## Task
For the entries below, return every line from the top through the line with "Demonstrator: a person" exactly as it stands, omitting pictures.
======== Source data
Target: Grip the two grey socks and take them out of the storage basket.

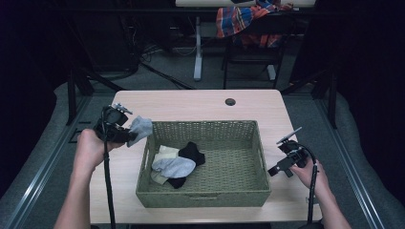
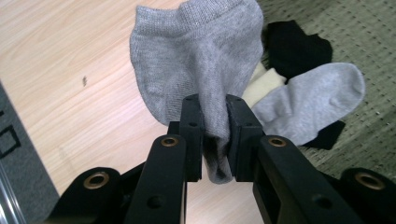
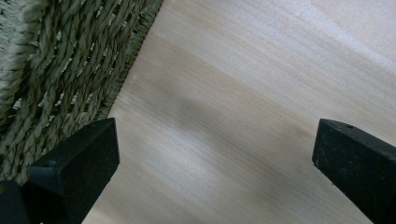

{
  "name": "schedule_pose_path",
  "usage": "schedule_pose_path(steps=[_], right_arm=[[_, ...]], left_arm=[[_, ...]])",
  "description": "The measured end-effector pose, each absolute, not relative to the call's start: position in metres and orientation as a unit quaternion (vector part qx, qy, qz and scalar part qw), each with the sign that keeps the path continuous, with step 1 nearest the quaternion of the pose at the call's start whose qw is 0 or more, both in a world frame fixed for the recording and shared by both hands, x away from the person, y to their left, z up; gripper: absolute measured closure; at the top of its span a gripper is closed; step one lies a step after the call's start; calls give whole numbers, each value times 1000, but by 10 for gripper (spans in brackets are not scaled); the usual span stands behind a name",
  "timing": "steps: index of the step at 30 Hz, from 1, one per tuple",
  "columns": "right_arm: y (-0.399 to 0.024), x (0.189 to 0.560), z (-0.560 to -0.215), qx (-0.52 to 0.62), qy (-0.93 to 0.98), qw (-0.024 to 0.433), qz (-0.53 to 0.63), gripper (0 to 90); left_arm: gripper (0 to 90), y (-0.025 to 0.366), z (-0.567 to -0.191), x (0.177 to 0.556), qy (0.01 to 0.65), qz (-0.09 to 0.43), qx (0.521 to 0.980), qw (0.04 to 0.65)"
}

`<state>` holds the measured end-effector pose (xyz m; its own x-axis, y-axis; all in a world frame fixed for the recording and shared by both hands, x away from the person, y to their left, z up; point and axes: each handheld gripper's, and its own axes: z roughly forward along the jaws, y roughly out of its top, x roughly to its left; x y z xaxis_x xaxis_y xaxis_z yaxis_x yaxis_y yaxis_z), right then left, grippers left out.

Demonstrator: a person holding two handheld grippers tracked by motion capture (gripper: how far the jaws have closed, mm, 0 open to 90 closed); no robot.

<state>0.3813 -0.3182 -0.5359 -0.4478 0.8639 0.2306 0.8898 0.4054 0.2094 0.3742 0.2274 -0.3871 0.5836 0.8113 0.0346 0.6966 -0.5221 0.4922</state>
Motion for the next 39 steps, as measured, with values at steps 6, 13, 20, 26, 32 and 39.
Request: schedule_pose_path(steps=[6,13,20,26,32,39], right_arm=[[-320,383,-534,-511,-847,48,-136,4],[-319,383,-535,-513,-845,53,-140,4],[-318,381,-536,-525,-836,46,-152,4],[-319,383,-535,-514,-845,48,-140,4],[-319,383,-535,-513,-846,48,-138,4],[-319,383,-534,-510,-848,45,-134,5]], left_arm=[[793,249,-397,379,471,131,848,206],[792,271,-412,386,503,121,831,204],[792,288,-433,393,531,112,817,193],[792,295,-452,398,547,104,810,182],[793,299,-468,402,557,95,807,173],[793,306,-485,406,569,74,802,169]])
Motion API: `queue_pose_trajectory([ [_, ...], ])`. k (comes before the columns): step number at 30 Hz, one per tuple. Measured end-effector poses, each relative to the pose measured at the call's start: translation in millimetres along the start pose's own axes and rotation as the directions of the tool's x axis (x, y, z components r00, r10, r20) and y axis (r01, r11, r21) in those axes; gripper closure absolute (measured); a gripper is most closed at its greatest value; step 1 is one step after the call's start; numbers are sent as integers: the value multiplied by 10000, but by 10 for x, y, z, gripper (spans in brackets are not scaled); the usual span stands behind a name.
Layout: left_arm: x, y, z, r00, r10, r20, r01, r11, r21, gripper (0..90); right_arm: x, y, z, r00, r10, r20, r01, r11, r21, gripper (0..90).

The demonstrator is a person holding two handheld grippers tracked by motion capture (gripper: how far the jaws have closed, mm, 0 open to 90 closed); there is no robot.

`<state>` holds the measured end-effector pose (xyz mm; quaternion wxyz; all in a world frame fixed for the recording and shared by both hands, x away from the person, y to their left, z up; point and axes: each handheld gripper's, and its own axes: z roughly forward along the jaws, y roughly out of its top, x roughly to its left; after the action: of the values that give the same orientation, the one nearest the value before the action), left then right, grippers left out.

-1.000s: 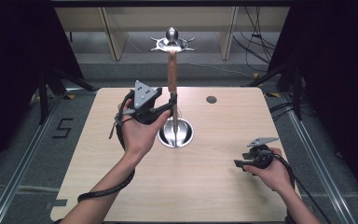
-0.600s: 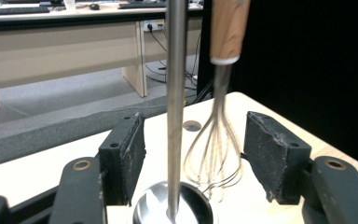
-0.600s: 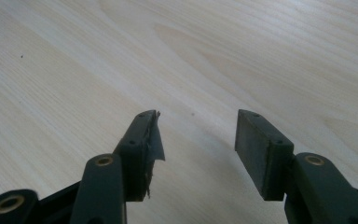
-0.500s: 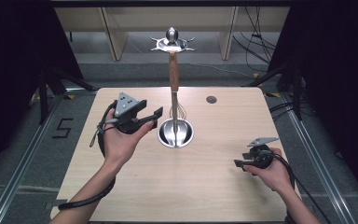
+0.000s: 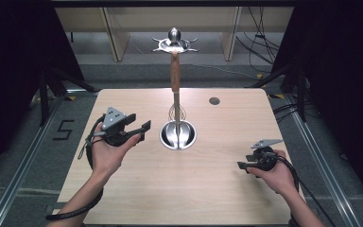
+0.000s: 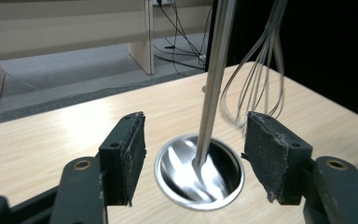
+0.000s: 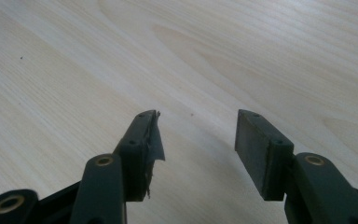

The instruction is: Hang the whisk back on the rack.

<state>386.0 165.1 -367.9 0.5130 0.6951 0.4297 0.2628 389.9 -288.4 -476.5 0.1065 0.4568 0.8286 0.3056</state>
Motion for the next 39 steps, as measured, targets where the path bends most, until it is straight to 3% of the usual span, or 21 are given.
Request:
queue_pose_trajectory([
  [1,41,-72,-8,10000,67,-38,-67,9999,93,377,-12,-5,7,9998,-180,45,181,9998,-58,495],
  [4,86,-156,-17,9997,224,-36,-223,9995,204,374,-13,-5,5,9999,-161,31,161,9999,-62,495],
  [8,187,-375,-53,9987,475,-166,-462,9965,701,373,-15,-6,7,9998,-174,31,174,9998,-62,495],
  [10,241,-533,-58,9989,425,-215,-403,9947,948,372,0,-1,2,10000,-1,10,1,10000,17,495],
  [11,241,-533,-58,9989,425,-215,-403,9947,948,372,0,-1,2,10000,-1,10,1,10000,17,495],
  [12,289,-643,-65,9987,433,-259,-399,9920,1202,372,4,-9,27,10000,23,-26,-24,9996,-289,495],
  [19,441,-916,-76,9992,305,-251,-253,9822,1864,374,5,-6,31,9999,157,25,-157,9998,-104,495],
  [24,494,-994,-46,9999,1,-116,23,9785,2063,378,3,-2,19,10000,13,-41,-13,9999,-121,495],
  [26,506,-1033,-8,9999,-166,-49,173,9726,2320,378,-2,1,20,9999,-136,-8,136,9997,-197,495],
  [27,506,-1033,-8,9999,-166,-49,173,9726,2320,379,-2,1,20,9999,-136,-8,136,9997,-197,495],
  [28,525,-1032,-11,9999,118,35,-123,9659,2585,379,-3,7,7,9998,-209,13,209,9998,-17,495],
  [30,533,-1047,15,9999,74,93,-96,9624,2716,379,-10,3,35,9992,-403,57,404,9990,-211,495],
  [32,537,-1056,21,9999,119,89,-138,9631,2686,380,2,8,28,9998,-201,-52,200,9997,-141,495],
  [34,540,-1070,33,10000,27,-25,-20,9632,2689,382,1,8,33,9998,-210,-52,209,9996,-191,495],
  [35,554,-1083,35,9999,44,-102,-13,9593,2825,383,-12,2,38,9993,-366,48,367,9990,-244,495],
  [36,559,-1085,38,9999,40,-115,-6,9590,2833,383,-17,8,21,9992,-408,46,408,9992,-39,495],
  [39,559,-1083,40,9999,31,-129,6,9602,2793,383,-16,6,16,9997,-243,12,243,9997,-18,495],
])
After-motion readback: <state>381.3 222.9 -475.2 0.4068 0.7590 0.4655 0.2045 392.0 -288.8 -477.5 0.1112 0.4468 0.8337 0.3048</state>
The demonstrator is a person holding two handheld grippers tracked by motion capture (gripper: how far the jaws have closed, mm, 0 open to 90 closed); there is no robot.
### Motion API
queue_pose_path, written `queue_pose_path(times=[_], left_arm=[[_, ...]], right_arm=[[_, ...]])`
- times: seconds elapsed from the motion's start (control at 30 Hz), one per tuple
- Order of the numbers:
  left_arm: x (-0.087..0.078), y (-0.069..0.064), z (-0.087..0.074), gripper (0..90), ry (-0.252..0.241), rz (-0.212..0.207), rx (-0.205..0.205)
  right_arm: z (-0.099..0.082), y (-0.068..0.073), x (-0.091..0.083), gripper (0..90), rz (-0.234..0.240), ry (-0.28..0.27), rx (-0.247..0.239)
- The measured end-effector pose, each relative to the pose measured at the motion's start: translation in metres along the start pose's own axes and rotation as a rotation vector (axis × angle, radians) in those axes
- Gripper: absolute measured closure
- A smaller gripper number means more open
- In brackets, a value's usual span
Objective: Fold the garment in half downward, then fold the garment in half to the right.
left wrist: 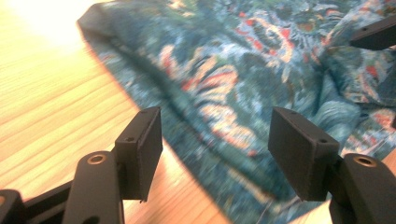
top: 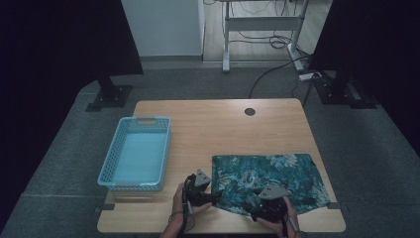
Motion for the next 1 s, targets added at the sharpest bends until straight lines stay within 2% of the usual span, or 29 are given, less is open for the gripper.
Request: queue_pose_path(times=[0.17, 0.5, 0.67, 0.9, 1.0], left_arm=[[-0.006, 0.009, 0.000, 35.0, -0.019, -0.005, -0.042], [-0.004, 0.011, 0.004, 34.9, -0.032, -0.008, -0.044], [-0.001, 0.012, 0.008, 34.9, -0.052, -0.033, -0.077], [0.009, 0.023, 0.019, 35.3, -0.086, -0.005, -0.107], [0.018, 0.027, 0.025, 35.7, -0.072, 0.005, -0.105]], right_arm=[[0.001, 0.003, 0.000, 29.2, -0.001, -0.002, -0.014], [0.001, 0.004, 0.001, 27.8, 0.003, -0.001, -0.015], [0.002, 0.006, 0.002, 26.8, 0.017, -0.010, 0.002], [0.003, 0.005, 0.003, 26.7, 0.030, -0.013, 0.007], [0.005, 0.004, 0.003, 26.7, 0.035, -0.018, 0.010]])
Point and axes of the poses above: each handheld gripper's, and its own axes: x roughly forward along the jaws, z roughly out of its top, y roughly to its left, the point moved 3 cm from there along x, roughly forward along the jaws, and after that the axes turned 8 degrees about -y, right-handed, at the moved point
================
## Answer section
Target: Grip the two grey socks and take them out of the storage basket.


{
  "name": "schedule_pose_path",
  "usage": "schedule_pose_path(steps=[_], right_arm=[[_, ...]], left_arm=[[_, ...]])",
  "description": "The measured end-effector pose, each absolute, not relative to the call's start: position in metres and orientation as a unit quaternion (vector part qx, qy, qz and scalar part qw), each with the sign that keeps the path continuous, with step 1 nearest the quaternion of the pose at the call's start whose qw is 0 or more, both in a world frame fixed for the recording and shared by both hands, x away from the person, y to their left, z up; gripper: absolute measured closure; at the top of its span a gripper is closed; step one lies a step after the call's start; calls give whole numbers, each value times 1000, but by 10 for gripper (spans in brackets are not scaled); the usual span stands behind a name",
  "timing": "steps: index of the step at 30 Hz, from 1, one per tuple",
  "columns": "right_arm: y (-0.399 to 0.024), x (0.189 to 0.560), z (-0.560 to -0.215), qx (-0.52 to 0.62), qy (-0.93 to 0.98), qw (-0.024 to 0.433), qz (-0.53 to 0.63), gripper (0 to 90); left_arm: gripper (0 to 90), y (-0.025 to 0.366), z (-0.567 to -0.191), x (0.177 to 0.556), qy (0.01 to 0.65), qz (-0.09 to 0.43), qx (0.521 to 0.980), qw (0.04 to 0.65)"
}

`<state>` holds the measured end-effector pose (xyz m; its own x-axis, y-axis; all in a world frame fixed for the recording and shared by both hands, x away from the person, y to their left, z up; point and axes: each handheld gripper's, and its own axes: z roughly forward along the jaws, y roughly out of its top, x roughly to its left; x y z xaxis_x xaxis_y xaxis_z yaxis_x yaxis_y yaxis_z), right then left, grippers left out.

Demonstrator: a person holding two handheld grippers tracked by motion capture (gripper: how far the jaws have closed, mm, 0 open to 90 closed); no robot.

The answer has been supplied in full.